Replies from: SatvikBeri↑ comment by SatvikBeri · 2017-11-02T17:47:57.392Z · LW(p) · GW(p)
I could have been clearer - hiring is definitely a case where you get some points for following consensus, unlike, say, active investing where you're typically measured on alpha. And following consensus on some parts of your process is fine if you have an edge elsewhere (e.g. Google and Facebook pay more than most, so having consensus-level assessment is fine.) But I would argue that for most startups you'll see something like order-of-magnitude improvements through Process C.
comment by Dave Orr (dave-orr) · 2017-11-06T11:13:48.038Z · LW(p) · GW(p)
I think that you need to consider both precision and recall of your interview process. The standard interview process is optimized for precision -- you want to be as sure as possible that the people you identify as good are actually good. This is in part because it's very expensive to fix a hiring mistake, and also because the candidate pool is very bad. The good candidates get hired and keep jobs, and the bad candidates keep interviewing.
If you come up with a new process that has higher recall (can find Bob when the typical process doesn't), unless you've invented something that dominates the typical process, you're going to get a bunch of false positives and end up hiring people you think are Bobs but are actually bad.
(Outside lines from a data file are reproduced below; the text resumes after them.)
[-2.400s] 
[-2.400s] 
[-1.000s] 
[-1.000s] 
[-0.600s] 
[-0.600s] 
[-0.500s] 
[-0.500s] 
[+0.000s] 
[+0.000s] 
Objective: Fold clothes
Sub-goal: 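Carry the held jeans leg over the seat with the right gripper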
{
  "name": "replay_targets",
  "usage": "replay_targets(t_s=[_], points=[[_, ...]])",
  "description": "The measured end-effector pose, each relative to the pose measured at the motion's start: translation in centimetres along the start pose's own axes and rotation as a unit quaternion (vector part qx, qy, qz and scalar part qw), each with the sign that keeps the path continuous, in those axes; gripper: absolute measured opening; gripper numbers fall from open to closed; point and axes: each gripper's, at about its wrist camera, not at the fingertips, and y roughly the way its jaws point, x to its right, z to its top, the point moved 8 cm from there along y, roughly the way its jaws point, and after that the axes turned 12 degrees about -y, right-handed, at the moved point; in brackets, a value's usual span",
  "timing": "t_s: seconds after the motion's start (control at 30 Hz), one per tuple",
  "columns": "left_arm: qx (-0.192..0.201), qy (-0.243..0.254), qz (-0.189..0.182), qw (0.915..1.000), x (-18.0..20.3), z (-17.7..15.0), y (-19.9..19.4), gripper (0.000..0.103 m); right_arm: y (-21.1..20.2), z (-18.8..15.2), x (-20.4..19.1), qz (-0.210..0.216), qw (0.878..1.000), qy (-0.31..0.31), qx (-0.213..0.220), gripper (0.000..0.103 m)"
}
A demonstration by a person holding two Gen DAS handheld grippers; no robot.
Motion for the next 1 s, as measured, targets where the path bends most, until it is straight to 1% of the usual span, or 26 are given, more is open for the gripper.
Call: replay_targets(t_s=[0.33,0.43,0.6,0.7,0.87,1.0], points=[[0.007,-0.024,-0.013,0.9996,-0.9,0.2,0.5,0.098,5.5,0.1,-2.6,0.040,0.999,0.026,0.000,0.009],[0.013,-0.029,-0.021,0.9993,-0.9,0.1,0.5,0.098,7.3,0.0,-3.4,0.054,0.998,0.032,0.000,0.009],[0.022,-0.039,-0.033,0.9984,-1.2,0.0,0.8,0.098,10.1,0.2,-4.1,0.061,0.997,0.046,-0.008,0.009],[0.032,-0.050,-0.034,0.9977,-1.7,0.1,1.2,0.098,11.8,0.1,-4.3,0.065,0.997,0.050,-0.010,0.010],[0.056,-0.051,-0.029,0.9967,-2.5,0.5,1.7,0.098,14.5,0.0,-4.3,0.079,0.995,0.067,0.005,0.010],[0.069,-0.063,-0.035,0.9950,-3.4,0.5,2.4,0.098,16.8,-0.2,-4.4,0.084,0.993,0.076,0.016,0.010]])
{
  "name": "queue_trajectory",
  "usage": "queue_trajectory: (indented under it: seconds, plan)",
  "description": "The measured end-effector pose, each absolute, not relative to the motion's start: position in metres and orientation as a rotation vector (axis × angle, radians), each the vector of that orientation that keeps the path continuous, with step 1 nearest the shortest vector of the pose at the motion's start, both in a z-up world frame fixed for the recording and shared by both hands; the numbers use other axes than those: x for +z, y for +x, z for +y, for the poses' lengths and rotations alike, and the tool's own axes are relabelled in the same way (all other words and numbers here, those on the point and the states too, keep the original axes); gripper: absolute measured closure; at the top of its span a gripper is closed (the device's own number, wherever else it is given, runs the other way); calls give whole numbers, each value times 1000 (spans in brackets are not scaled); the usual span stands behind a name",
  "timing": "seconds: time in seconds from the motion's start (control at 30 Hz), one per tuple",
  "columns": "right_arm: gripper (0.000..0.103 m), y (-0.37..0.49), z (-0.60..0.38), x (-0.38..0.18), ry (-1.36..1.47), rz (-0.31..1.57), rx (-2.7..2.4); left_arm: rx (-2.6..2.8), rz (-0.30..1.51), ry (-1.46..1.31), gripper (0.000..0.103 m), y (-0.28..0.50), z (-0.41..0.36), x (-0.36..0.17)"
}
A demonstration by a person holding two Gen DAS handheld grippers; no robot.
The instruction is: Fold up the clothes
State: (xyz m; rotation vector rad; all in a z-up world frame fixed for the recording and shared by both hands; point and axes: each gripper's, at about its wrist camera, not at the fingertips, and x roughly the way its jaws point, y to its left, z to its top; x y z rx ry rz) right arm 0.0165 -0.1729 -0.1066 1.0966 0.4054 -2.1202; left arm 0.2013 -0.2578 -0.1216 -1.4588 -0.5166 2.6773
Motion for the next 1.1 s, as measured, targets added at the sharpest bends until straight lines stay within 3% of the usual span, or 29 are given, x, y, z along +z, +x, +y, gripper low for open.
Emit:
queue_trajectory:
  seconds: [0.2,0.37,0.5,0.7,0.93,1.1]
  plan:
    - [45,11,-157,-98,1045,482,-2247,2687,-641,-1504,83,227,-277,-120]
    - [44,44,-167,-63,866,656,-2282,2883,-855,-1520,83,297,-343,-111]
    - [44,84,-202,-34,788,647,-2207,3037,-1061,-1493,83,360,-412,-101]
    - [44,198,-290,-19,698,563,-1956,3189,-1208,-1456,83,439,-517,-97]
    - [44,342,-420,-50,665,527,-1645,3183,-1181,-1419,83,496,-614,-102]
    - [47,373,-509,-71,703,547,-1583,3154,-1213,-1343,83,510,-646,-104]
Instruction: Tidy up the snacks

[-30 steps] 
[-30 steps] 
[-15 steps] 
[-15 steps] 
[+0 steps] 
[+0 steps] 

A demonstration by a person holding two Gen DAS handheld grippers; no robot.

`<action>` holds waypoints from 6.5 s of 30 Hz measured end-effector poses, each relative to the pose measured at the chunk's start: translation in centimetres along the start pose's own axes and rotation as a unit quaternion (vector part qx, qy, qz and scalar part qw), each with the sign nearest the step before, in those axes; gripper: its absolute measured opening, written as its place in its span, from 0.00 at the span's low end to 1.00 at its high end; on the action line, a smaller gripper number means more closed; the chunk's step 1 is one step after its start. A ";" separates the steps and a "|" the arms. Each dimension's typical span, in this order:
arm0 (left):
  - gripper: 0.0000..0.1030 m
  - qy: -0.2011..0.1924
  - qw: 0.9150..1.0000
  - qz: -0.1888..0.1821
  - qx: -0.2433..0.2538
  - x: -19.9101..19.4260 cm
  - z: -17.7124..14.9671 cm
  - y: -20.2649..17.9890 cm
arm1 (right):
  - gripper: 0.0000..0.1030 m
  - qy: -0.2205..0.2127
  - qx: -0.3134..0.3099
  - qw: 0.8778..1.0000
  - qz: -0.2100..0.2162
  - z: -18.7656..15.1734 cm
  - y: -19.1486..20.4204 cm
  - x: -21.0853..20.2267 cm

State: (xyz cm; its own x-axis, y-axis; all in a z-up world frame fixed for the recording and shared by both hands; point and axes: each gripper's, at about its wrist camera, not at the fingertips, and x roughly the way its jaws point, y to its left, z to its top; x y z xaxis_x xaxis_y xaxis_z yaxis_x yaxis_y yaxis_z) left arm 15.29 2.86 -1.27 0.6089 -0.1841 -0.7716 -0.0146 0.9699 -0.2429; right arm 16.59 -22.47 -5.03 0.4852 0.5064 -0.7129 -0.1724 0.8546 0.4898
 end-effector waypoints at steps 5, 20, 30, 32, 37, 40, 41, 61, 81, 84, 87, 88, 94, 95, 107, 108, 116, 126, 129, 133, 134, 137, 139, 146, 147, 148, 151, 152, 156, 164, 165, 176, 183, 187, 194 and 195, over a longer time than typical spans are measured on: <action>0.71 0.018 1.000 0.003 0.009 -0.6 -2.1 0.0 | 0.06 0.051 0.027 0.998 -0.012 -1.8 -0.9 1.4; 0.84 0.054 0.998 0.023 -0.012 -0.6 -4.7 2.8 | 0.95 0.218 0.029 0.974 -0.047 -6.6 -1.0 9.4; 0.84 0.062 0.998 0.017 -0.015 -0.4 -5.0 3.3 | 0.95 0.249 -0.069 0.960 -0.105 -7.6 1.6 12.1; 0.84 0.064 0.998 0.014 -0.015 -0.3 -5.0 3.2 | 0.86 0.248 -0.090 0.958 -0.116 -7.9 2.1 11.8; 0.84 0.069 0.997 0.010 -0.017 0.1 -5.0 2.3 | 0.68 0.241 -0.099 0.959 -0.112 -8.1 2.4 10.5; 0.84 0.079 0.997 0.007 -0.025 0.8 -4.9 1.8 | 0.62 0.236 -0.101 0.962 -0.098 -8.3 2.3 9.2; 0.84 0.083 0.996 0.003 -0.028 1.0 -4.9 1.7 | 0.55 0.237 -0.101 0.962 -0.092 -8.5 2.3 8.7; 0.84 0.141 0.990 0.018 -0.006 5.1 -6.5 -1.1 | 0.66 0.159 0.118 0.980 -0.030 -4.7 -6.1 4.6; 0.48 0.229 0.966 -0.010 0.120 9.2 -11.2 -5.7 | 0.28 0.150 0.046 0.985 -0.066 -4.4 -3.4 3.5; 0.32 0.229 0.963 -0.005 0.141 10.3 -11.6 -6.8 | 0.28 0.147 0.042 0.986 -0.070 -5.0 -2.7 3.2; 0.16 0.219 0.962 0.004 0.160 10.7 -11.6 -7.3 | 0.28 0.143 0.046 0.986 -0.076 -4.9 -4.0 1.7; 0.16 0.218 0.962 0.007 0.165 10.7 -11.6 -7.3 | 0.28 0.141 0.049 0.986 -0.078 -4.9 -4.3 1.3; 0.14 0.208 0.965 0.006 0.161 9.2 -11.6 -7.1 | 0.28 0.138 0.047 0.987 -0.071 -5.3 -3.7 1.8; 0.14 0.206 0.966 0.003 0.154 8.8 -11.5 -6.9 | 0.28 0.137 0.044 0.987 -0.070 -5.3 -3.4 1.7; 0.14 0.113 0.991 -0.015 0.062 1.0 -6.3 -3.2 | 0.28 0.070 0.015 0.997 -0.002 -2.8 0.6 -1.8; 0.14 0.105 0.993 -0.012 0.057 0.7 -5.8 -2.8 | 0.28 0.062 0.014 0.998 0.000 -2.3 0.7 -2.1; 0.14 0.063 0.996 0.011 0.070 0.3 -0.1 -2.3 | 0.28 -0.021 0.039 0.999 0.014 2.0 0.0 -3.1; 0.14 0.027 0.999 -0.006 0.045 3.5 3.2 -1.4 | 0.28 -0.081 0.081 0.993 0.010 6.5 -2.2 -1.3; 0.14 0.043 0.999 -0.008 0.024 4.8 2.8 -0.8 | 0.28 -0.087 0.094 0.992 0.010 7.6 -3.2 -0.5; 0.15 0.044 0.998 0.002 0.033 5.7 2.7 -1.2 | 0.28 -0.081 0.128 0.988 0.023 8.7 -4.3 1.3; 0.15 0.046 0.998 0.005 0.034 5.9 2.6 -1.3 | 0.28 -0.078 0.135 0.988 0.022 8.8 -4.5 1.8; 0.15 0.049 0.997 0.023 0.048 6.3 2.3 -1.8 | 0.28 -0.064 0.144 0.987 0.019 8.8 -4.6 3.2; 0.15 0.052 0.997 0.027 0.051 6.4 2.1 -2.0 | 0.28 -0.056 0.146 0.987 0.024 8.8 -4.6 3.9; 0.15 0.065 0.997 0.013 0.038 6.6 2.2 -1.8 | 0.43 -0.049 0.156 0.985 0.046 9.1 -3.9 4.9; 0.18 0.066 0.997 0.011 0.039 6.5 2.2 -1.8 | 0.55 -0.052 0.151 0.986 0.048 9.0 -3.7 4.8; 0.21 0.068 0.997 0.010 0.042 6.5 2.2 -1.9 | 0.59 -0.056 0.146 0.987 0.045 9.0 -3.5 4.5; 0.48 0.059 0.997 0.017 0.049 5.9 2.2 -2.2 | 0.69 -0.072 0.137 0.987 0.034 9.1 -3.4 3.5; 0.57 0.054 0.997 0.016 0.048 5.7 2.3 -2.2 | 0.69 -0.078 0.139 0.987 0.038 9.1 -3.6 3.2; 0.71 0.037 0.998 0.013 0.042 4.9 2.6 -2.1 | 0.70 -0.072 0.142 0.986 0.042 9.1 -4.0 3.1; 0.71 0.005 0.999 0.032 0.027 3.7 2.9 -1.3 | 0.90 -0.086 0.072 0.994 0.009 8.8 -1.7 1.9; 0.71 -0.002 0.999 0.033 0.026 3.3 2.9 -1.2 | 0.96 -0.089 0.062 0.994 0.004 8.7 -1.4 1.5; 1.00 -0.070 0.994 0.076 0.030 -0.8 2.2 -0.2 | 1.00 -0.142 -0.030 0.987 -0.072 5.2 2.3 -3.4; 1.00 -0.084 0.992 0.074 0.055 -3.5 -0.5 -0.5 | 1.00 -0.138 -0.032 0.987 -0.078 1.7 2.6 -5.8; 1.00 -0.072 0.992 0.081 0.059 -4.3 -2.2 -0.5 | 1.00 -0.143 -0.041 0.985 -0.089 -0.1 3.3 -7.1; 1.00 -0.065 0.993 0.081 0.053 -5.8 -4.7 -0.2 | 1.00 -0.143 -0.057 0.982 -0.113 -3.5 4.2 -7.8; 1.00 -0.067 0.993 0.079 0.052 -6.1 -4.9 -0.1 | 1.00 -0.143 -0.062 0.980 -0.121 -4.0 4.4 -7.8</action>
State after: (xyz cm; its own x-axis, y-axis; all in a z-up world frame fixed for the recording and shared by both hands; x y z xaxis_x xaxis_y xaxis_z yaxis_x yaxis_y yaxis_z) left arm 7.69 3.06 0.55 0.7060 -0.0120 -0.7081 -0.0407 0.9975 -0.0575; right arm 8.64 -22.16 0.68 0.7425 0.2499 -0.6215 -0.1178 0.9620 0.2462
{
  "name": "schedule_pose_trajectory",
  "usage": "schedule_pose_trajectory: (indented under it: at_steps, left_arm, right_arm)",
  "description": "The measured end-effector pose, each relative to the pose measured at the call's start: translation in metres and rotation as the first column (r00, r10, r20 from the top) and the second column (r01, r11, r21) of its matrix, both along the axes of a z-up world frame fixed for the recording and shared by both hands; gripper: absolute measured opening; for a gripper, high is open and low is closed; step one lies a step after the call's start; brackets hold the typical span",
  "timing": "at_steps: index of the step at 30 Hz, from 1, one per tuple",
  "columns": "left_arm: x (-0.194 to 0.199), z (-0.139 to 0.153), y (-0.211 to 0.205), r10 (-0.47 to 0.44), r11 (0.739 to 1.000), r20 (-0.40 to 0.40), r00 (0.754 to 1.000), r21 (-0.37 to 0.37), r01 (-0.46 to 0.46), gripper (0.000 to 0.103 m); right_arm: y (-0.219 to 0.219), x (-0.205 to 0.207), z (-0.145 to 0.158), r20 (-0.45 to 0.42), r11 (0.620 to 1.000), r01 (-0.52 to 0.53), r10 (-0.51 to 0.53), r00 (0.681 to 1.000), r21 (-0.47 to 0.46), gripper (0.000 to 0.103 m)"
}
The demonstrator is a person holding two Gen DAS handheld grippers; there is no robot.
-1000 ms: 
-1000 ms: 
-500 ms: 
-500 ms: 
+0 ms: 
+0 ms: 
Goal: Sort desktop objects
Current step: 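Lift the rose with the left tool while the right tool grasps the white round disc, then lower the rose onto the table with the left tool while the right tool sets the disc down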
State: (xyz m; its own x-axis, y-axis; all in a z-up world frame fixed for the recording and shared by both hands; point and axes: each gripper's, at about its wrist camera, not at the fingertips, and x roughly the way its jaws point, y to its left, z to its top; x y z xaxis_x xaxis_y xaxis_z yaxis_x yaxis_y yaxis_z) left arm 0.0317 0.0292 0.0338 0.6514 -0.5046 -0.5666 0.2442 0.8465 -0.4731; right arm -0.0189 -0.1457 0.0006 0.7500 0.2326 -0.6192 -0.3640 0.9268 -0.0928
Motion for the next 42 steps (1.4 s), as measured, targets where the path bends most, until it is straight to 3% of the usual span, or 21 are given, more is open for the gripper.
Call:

TL;DR your post focuses on recall (avoiding false negatives) but in reality precision (avoiding false positives) is much more important because the candidate pool is mostly terrible.
comment by habryka (habryka4) · 2017-11-02T08:49:33.385Z · LW(p) · GW(p)
Promoted to the frontpage for being short but still making a good point.
Replies from: Benito↑ comment by Ben Pace (Benito) · 2017-11-02T21:36:10.928Z · LW(p) · GW(p)
I really like this short post for giving a concrete example of a common, general and signficant problem, so I've promoted it to Featured.
comment by Silver_Swift · 2017-11-06T17:14:41.292Z · LW(p) · GW(p)
> If you only get points for beating consensus predictions, then matching them will get you a 0.
Important note on this: Matching them guarantees a 0, implementing your own strategy and doing poorer than the consensus could easily get you negative marks.